Could we have got the above from a survey, an interview, a focus group or using another way? I think we could, to some extend. Perhaps we wouldn’t get the richness of responses and we definitely wouldn’t be able to create the atmosphere for opening-up and sharing and creating opportunities for peer bonding and a sense of community which did happen naturally without being forced and created new opportunities for peer-to-peer connections and learning. One of the students said in an email afterwards:
We did some Lego play yesterday and we now know each other much better. I realise that currently the tutors change each year, but we don’t want to start from scratch with somebody else and a new group (as we know each other so well after our Lego therapy) when we already have such a strong bond with Haleh who is so creative and has been supporting us personally and academically. We have all built a really strong relationship both with Haleh and each other, and feel like it would be a shame to lose the dynamic and foundation we have built together.” (used here with student’s permission)

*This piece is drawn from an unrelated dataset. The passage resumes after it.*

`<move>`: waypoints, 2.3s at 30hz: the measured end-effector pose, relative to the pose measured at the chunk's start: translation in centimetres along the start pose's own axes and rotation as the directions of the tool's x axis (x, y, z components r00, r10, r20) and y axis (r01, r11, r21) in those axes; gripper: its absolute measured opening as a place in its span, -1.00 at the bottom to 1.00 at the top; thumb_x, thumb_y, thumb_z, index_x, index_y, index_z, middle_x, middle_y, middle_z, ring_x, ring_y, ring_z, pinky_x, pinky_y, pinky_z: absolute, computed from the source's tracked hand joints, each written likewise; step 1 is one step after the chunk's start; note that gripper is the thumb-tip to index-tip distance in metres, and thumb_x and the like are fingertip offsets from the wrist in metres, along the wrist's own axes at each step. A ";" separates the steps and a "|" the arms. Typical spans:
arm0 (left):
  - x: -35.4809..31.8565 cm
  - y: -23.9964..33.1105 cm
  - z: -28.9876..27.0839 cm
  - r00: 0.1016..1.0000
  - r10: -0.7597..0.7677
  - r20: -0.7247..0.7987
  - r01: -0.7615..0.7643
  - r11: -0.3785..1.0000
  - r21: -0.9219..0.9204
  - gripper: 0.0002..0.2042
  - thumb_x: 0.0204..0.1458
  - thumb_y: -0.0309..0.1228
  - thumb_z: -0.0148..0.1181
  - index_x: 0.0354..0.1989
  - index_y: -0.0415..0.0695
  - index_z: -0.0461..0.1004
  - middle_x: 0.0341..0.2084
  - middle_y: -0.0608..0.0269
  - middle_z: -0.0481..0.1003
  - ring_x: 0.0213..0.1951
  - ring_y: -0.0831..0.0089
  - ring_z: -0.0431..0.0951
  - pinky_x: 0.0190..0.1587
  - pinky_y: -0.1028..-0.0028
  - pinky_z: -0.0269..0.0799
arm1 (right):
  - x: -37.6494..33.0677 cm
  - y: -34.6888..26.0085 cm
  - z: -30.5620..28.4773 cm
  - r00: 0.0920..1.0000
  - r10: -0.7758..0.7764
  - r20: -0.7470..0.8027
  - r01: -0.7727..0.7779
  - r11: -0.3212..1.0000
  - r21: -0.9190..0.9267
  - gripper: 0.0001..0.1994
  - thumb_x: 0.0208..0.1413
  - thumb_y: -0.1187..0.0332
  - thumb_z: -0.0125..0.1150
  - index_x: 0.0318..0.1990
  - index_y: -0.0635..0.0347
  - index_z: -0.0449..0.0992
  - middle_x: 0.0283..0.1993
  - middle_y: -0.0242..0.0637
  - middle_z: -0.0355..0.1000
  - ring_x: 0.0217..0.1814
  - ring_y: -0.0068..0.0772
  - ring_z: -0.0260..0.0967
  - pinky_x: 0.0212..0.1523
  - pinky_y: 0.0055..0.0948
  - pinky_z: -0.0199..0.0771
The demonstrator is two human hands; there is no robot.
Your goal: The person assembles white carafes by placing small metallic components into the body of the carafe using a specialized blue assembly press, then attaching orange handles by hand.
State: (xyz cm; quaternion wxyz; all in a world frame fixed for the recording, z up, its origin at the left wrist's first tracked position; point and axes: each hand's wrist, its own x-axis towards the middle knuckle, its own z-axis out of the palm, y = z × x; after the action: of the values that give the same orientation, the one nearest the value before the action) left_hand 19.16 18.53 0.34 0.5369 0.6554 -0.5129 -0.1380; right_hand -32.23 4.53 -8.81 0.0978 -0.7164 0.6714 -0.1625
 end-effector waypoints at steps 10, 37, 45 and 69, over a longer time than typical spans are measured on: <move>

The true power of learning relationships. What are your thoughts on this?
Learning relationships are important for learning and can be powerful motivators. I think, no survey could have achieved what we achieved in 2 hours together. No interview, no ordinary focus group. The playfulness of LSP and the depth in thinking and reflection that surfaced made it so valuable for all involved and so meaningful and useful. Individuals felt safe, opening-up and made connections with themselves and each other. Students in this group developed a stronger sense of individual and collective identity.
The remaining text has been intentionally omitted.